**Brief**
Search the listing below for the word "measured" and copy each line that holds it.

**Exercise data**
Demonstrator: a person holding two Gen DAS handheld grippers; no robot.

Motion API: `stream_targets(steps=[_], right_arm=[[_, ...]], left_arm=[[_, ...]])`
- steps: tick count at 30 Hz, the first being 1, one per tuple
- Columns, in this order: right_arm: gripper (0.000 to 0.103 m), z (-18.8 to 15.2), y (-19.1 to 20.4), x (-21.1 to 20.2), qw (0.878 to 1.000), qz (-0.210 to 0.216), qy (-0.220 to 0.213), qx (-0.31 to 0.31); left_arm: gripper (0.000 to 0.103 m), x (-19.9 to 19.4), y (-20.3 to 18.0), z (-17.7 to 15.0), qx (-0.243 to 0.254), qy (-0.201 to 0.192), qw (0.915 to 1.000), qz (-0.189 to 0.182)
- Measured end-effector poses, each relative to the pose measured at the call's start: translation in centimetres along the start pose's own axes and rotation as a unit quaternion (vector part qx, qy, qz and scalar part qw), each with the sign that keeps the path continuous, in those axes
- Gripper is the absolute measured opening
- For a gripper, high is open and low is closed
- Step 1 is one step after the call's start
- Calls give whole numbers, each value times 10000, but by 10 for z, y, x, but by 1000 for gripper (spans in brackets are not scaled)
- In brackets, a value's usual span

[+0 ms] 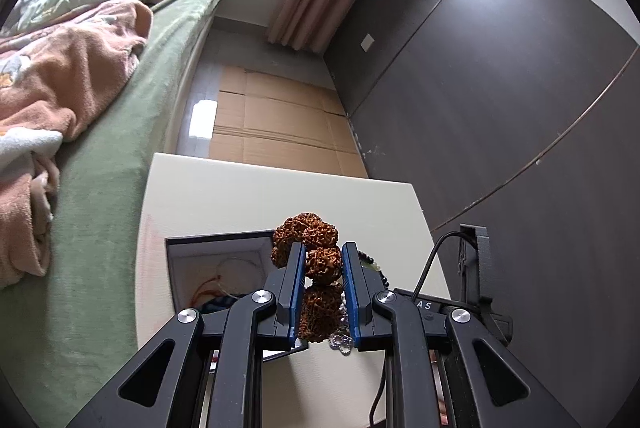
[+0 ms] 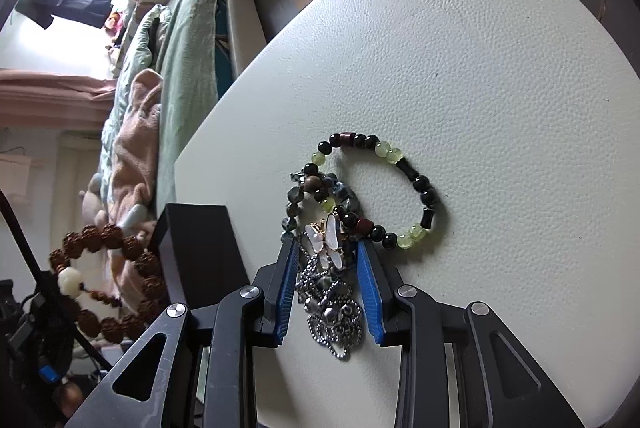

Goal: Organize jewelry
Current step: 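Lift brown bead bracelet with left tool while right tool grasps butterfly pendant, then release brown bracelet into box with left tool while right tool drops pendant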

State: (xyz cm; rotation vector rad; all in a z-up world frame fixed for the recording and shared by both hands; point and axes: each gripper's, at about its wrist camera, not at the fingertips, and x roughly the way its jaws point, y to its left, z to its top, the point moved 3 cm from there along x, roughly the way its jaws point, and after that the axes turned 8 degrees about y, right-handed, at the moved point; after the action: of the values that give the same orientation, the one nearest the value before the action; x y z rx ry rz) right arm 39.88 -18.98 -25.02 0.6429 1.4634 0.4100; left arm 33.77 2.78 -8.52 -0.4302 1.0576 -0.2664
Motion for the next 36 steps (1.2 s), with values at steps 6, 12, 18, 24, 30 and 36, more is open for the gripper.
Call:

**Answer to this exercise**
- Measured end-effector poses, each relative to the pose measured at the call's start: translation in centimetres along the start pose's own axes and rotation as a unit quaternion (vector part qx, qy, qz and scalar part qw), each with the sign that keeps the path continuous, in those axes
- Gripper is the absolute measured opening

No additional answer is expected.